Deeble Issues Brief No. 47: Hospital-treated self-harm: Improving care through improved data

Self-harm is a public health priority. It usually occurs in the context of psychological distress and is frequently directly associated with suicidal intent, psychosocial stressors and for many, mental ill-health. Hospital-treated self-harm accounts for over 30,000 hospital admissions each year and is the strongest independent risk factor for later suicide. 

Routine care for hospital-treated self-harm is variable and can be substandard. Many people report that they experienced stigmatising, judgemental and invalidating responses when presenting to health services for help after self-harm or when in suicidal crisis. Furthermore, care is not meeting many patients’ needs and linkage to mental health services after discharge is not routine. Despite this, there is no data infrastructure to support hospitals to address these issues. Instead, monitoring and service improvement relies on one-off or localised investigations. 

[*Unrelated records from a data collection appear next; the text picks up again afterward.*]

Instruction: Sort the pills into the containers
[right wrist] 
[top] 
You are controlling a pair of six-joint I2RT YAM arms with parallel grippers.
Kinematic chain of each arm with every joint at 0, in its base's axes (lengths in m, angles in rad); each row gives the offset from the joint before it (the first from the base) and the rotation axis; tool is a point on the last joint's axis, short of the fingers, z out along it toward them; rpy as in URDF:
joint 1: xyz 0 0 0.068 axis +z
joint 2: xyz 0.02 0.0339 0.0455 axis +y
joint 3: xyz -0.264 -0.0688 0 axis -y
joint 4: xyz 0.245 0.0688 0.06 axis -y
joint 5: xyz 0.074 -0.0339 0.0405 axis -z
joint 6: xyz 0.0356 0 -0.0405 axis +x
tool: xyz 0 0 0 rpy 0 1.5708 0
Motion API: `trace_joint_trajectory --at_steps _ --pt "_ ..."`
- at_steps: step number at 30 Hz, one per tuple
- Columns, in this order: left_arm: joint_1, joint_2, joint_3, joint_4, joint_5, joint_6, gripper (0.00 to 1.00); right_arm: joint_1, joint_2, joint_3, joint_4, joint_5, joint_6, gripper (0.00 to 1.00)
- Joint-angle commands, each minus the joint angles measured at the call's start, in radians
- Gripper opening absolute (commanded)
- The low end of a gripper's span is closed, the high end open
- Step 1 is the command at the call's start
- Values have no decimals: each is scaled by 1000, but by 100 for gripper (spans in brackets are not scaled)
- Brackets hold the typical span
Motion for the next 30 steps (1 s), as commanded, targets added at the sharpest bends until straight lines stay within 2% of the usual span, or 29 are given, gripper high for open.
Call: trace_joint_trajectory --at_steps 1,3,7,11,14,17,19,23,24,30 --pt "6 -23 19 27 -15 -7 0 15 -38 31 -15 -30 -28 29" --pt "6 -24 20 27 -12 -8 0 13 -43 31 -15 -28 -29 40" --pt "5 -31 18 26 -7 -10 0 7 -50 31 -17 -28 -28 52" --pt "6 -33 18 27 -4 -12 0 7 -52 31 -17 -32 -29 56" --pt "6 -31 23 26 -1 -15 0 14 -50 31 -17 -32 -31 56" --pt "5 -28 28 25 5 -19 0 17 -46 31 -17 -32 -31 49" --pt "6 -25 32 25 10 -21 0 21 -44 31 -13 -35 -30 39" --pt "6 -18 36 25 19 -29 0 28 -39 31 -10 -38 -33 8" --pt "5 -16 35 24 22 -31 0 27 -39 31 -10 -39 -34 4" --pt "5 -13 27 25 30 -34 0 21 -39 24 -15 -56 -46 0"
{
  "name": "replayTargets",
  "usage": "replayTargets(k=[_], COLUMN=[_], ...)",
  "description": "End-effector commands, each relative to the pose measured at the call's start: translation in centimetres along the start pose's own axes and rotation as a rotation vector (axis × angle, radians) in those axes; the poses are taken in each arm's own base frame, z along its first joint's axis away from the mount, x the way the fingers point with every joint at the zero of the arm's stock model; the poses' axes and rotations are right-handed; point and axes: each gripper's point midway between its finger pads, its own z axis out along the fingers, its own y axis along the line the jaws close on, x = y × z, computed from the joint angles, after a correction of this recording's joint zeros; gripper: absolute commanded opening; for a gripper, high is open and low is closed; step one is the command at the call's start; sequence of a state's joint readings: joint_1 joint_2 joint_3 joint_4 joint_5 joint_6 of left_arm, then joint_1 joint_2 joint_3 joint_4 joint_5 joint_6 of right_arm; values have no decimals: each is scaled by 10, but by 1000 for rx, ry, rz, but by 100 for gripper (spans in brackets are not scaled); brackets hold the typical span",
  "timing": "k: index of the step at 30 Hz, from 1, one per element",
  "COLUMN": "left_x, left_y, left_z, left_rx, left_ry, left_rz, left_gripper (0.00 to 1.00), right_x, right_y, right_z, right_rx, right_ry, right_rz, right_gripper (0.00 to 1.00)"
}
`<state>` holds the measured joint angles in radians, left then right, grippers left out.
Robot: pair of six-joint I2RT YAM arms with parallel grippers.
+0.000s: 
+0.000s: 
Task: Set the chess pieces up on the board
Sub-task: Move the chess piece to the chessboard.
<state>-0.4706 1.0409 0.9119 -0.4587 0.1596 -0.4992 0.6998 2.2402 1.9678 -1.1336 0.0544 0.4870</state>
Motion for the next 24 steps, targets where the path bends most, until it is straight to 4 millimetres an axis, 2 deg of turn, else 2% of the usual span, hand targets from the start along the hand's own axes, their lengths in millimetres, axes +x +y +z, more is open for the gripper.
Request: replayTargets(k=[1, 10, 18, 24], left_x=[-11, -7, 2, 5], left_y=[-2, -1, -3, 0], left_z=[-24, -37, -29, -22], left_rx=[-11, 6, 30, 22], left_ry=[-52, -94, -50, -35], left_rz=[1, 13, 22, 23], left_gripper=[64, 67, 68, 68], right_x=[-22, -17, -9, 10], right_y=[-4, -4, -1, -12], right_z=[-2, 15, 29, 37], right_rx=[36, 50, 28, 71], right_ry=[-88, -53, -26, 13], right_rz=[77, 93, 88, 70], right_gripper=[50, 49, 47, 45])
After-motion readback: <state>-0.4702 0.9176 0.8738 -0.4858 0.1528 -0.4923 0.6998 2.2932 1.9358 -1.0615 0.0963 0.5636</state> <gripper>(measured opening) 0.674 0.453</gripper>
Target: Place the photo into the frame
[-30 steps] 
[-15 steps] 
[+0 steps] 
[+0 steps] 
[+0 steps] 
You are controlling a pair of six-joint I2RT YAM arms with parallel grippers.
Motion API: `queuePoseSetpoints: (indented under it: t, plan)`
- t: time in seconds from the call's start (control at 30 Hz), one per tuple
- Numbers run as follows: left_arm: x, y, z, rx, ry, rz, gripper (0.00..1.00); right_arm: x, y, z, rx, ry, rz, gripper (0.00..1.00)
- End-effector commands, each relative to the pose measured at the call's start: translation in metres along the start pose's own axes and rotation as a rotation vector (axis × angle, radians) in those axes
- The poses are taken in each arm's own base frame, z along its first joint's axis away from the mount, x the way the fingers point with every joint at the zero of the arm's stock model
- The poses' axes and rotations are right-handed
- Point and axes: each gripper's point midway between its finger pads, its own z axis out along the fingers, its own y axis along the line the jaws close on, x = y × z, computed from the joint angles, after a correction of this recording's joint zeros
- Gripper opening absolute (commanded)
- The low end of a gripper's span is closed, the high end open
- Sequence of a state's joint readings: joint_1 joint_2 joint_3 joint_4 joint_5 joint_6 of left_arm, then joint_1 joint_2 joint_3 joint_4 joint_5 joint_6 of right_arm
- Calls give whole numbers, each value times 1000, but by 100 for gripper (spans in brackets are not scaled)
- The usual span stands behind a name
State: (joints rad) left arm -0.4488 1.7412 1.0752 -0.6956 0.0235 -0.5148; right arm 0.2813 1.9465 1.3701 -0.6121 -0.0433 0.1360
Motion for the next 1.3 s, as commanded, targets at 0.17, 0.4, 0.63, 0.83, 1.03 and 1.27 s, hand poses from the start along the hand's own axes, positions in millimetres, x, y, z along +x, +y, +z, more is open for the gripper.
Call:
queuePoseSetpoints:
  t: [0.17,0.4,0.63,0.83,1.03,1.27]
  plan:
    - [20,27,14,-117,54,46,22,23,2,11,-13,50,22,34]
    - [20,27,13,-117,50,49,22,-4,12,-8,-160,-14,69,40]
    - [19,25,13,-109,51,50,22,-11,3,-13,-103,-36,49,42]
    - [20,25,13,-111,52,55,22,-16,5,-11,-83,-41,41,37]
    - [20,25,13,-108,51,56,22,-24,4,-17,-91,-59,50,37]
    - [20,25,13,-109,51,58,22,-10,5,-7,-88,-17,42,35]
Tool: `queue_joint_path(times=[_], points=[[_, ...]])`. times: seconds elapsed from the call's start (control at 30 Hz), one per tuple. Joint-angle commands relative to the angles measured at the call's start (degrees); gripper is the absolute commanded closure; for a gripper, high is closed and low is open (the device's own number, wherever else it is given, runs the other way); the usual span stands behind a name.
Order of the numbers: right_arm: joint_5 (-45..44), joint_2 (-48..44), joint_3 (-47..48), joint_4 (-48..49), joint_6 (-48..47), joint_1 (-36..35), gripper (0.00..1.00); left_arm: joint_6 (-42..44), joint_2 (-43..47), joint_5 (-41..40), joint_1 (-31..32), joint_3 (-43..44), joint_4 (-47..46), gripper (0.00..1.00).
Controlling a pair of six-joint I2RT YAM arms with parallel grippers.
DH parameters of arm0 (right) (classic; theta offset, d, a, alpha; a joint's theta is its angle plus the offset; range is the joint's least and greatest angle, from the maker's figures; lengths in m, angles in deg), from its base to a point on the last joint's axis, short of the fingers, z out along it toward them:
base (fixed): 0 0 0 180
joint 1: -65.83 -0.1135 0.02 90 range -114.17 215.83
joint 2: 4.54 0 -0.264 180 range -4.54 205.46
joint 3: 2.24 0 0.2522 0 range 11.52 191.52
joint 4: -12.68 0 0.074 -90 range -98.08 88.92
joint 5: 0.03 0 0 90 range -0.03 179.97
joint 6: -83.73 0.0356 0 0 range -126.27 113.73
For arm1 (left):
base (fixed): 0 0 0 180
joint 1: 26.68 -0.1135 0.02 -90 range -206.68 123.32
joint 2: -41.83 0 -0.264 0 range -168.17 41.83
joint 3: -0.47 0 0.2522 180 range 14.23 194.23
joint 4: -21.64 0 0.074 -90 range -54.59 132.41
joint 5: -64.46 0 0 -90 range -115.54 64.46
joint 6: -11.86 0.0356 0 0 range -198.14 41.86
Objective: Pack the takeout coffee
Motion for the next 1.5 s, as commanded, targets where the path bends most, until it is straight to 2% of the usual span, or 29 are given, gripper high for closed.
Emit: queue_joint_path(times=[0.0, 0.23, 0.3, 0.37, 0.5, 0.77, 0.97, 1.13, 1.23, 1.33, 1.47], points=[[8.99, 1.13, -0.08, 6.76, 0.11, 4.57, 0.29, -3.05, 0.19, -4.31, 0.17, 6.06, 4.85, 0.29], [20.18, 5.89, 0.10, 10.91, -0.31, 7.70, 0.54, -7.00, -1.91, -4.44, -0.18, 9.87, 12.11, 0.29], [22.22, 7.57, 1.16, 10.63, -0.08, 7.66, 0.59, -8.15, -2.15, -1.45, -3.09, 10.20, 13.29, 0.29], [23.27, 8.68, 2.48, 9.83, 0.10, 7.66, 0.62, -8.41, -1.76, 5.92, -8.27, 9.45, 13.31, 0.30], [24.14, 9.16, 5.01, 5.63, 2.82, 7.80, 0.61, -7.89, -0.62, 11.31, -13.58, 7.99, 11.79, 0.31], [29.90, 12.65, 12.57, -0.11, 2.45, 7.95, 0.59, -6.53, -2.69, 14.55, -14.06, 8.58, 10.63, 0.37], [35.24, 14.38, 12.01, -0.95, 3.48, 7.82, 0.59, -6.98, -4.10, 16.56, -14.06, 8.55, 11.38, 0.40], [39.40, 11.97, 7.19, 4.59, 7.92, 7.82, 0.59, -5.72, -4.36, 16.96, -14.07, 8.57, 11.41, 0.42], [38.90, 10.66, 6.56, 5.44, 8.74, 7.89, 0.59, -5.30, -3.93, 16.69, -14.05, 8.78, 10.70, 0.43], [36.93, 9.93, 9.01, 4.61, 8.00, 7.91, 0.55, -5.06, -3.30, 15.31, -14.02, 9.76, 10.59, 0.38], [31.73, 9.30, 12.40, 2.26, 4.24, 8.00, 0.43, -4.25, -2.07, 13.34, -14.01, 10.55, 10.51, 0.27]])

This Issues Brief recommends establishing a clinical quality registry for hospital-treated self-harm as a recognised mechanism for linking data to improved care. The paper also highlights the need to build collaborative capacity within the sector to allow existing units with emerging self-harm clinical registry capability transform into a network of sentinel units. This will enhance existing self-harm surveillance and be a concrete step in building sector capability for a hospital-treated self-harm clinical quality registry.